University of Colorado at Colorado Springs police are doing "OK" after joining Monday night's procession of first responders escorting the body of a slain El Paso County sheriff's deputy to the county Coroner's Office, said UCCS spokesman Tom Hutton.
The last law enforcement officer killed in the line of duty in Colorado Springs was UCCS Officer Garrett Swasey, shot during a standoff at the local Planned Parenthood clinic two years ago.
"So the Deputy Flick shooting is hitting close to home," Hutton said.
Deputy Micah Flick was killed by an as-yet-unidentified gunman Monday, while investigating an auto theft case at an apartment complex near Murray Boulevard and Galley Road.
Enrollment records show Flick attended UCCS from fall 2002 to spring 2004 as a biology major, Hutton said. He did not receive a degree.
UCCS Police also offered to take calls for city police Monday night in the campus area, Hutton said, so city patrol officers could participate in the motorcade, which started about 7:30 p.m. Monday.

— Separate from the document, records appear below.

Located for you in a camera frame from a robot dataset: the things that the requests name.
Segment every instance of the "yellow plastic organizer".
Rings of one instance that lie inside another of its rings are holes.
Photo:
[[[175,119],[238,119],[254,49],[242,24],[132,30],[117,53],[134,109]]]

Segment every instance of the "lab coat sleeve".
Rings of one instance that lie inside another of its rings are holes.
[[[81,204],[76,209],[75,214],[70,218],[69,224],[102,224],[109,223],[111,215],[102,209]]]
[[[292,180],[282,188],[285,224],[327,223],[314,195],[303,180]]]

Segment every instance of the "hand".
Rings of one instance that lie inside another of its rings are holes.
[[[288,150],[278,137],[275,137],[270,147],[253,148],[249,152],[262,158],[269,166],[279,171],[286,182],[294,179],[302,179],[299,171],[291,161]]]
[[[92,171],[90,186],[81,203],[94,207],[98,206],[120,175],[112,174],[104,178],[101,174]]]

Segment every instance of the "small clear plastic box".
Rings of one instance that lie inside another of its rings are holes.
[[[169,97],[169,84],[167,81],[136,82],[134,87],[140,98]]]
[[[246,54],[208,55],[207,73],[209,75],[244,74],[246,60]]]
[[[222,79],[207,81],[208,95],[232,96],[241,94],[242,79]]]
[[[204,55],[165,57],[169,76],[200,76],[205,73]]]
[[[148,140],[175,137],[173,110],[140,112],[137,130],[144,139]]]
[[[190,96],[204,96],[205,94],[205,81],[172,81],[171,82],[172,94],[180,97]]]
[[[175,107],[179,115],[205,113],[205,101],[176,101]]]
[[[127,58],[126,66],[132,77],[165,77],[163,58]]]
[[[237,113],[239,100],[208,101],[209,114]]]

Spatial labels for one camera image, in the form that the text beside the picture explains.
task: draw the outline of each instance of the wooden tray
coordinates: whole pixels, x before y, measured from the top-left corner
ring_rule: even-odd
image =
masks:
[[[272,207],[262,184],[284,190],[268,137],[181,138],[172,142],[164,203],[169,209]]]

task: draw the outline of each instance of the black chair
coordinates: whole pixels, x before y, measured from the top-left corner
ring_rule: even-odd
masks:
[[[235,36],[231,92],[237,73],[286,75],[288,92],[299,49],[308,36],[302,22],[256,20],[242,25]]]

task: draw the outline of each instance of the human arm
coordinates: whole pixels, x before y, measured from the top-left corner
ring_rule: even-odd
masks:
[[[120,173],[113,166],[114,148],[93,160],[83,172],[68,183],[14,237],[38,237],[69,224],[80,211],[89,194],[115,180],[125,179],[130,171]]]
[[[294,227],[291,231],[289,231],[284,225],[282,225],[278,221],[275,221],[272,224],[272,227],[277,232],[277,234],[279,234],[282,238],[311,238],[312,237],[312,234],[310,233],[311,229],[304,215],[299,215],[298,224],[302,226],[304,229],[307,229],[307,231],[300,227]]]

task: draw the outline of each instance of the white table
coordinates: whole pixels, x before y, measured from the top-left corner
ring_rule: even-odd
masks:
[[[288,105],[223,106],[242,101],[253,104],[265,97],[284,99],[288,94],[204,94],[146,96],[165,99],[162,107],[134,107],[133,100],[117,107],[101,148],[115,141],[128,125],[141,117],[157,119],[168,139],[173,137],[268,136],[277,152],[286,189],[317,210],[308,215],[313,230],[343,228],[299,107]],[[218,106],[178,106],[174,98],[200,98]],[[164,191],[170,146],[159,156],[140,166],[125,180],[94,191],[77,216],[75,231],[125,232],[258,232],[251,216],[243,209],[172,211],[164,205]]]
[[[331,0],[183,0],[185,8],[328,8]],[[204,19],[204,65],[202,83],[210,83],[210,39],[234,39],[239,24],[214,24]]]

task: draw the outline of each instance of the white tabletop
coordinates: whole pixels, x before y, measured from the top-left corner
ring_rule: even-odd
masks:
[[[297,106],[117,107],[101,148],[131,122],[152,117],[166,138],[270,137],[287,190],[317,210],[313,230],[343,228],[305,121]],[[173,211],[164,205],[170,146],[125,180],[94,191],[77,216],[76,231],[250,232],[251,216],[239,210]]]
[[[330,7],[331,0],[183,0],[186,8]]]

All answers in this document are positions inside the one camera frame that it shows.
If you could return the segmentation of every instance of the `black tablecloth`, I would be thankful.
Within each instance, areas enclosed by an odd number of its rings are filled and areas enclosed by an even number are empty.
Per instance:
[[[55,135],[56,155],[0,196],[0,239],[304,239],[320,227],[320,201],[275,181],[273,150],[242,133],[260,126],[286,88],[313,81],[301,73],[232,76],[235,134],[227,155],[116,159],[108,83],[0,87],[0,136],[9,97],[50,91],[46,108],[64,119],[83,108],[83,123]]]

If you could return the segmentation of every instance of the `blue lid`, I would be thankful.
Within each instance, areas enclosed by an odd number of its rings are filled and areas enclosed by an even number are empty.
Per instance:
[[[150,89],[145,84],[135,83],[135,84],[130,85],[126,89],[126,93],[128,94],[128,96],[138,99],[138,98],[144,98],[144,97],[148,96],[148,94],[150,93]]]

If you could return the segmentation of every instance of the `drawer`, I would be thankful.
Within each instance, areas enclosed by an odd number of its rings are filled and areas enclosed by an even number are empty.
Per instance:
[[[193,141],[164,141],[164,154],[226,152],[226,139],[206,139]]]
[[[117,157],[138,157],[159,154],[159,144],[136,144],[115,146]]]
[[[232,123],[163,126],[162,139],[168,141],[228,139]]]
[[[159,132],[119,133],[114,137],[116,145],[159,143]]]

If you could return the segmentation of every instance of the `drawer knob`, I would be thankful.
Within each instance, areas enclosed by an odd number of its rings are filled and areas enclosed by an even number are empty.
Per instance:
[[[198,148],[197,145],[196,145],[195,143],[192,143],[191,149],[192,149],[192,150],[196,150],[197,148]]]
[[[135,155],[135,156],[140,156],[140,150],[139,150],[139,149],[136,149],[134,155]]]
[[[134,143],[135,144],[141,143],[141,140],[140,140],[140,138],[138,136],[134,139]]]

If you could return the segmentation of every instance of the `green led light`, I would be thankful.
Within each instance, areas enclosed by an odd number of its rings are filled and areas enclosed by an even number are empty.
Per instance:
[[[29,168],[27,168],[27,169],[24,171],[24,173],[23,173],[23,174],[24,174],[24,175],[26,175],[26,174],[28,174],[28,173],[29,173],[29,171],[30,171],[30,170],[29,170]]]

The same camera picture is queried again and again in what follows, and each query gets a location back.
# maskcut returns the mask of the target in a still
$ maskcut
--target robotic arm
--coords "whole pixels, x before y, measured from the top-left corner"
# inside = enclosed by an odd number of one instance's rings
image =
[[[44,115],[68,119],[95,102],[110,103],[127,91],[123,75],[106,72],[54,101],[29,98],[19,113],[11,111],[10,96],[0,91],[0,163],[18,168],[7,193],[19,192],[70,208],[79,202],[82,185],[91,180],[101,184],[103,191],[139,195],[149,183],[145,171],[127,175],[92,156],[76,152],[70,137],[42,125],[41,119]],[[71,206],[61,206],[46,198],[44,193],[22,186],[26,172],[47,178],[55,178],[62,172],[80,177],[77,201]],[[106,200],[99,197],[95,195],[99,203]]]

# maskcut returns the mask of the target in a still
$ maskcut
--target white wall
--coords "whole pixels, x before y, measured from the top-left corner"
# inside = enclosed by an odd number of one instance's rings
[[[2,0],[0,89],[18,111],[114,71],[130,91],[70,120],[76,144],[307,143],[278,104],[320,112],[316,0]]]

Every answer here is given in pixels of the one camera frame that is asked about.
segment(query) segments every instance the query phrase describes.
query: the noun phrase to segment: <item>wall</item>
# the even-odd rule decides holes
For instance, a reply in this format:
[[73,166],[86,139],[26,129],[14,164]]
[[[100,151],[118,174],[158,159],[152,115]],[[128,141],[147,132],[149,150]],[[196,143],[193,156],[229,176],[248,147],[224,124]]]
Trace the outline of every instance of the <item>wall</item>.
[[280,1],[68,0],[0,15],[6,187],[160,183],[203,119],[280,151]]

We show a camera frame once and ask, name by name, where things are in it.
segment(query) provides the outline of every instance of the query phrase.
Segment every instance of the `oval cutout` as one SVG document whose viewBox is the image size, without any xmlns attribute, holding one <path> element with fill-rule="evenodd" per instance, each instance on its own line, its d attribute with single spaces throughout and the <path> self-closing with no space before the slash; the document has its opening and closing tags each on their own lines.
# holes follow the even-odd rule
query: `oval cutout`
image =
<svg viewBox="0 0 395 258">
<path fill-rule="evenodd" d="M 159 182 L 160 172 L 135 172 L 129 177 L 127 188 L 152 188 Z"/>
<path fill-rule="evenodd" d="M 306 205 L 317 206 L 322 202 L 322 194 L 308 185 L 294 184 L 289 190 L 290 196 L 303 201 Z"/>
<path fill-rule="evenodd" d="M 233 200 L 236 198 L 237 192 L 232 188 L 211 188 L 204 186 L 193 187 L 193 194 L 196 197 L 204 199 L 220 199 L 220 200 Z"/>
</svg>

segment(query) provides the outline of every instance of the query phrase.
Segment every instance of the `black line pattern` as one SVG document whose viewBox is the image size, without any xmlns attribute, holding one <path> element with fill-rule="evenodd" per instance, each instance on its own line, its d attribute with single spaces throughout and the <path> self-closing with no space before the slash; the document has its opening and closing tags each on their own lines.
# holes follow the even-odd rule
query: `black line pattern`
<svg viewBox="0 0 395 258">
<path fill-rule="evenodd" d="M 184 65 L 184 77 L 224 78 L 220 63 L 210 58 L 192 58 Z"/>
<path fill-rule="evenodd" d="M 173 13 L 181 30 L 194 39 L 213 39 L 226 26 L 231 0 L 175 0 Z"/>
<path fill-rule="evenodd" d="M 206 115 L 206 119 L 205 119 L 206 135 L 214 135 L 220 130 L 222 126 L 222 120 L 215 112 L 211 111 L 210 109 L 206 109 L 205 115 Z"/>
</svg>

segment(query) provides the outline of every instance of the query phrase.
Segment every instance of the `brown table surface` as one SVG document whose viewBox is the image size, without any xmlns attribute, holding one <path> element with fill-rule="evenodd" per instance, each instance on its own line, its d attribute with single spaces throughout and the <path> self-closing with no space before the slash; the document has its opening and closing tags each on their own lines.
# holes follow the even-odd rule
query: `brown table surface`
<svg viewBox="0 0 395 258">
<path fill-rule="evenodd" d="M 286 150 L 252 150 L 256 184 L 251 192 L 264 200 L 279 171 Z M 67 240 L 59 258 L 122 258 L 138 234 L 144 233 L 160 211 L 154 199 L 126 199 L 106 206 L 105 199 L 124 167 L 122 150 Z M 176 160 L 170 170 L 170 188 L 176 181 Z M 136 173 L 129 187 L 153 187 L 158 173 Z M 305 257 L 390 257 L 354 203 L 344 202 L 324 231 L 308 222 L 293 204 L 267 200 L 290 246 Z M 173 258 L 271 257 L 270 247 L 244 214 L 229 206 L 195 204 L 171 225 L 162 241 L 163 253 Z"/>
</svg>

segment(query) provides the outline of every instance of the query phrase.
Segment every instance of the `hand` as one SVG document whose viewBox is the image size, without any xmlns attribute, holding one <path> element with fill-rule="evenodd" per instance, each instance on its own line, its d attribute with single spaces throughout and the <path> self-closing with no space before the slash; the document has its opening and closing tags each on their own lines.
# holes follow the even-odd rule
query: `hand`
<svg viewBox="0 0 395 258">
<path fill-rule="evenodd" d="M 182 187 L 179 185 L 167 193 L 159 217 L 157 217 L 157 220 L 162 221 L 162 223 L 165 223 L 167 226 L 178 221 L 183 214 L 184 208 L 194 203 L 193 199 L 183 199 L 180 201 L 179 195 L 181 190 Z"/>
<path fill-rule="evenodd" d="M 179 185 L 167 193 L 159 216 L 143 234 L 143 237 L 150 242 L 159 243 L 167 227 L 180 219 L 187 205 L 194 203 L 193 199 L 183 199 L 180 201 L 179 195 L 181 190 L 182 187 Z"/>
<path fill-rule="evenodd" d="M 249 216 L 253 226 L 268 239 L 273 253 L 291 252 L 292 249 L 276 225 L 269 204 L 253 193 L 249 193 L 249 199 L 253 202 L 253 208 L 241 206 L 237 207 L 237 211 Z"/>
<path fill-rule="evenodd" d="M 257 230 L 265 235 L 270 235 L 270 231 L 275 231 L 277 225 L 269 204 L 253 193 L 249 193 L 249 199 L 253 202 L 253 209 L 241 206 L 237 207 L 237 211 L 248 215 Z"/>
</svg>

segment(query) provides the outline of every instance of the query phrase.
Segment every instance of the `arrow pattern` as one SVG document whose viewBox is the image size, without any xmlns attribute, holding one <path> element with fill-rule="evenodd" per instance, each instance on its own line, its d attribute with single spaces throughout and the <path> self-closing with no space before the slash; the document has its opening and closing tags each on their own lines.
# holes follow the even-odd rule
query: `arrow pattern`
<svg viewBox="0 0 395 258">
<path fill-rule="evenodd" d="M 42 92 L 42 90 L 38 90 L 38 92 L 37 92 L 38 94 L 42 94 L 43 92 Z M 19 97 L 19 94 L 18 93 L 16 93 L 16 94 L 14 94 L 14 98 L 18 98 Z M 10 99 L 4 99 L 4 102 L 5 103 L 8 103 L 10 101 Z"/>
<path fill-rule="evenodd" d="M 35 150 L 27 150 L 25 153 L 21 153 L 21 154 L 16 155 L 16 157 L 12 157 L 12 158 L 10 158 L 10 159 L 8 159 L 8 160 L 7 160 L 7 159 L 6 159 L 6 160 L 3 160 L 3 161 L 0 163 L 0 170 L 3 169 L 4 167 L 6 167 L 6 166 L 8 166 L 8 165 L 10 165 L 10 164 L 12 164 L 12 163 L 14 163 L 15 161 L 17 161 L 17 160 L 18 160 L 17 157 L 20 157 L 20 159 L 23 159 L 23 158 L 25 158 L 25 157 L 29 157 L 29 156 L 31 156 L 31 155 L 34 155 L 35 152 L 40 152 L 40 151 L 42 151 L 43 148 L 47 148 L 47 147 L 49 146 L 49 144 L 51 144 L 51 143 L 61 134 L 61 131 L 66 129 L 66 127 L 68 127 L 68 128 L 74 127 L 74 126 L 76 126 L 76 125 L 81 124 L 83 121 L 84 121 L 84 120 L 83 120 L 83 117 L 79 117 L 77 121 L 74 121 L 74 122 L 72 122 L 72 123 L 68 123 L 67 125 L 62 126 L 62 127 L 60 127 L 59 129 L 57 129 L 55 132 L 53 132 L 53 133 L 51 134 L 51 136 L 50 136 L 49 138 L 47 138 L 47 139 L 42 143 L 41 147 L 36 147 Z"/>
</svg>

"They'll continue to offer their support," Hutton said of university police, several of whom previously worked for the county Sheriff's Office.
UCCS Chief of Police Marc Pino is helping his 19 sworn officers in the grieving process, Hutton said.
Swasey, 44 at the time of his death in November 2015, had worked for the UCCS police department for six years and responded to the initial reports of an active shooter.
He was a co-pastor at a local church and an ice-skating champion.
Reached by phone Tuesday, his widow, Rachel, declined to comment on Monday's shooting or speak of her family's journey since the loss of her husband and father of their two children.
An online memorial fundraising drive for Swasey brought in $252,990, far surpassing the goal of $150,000.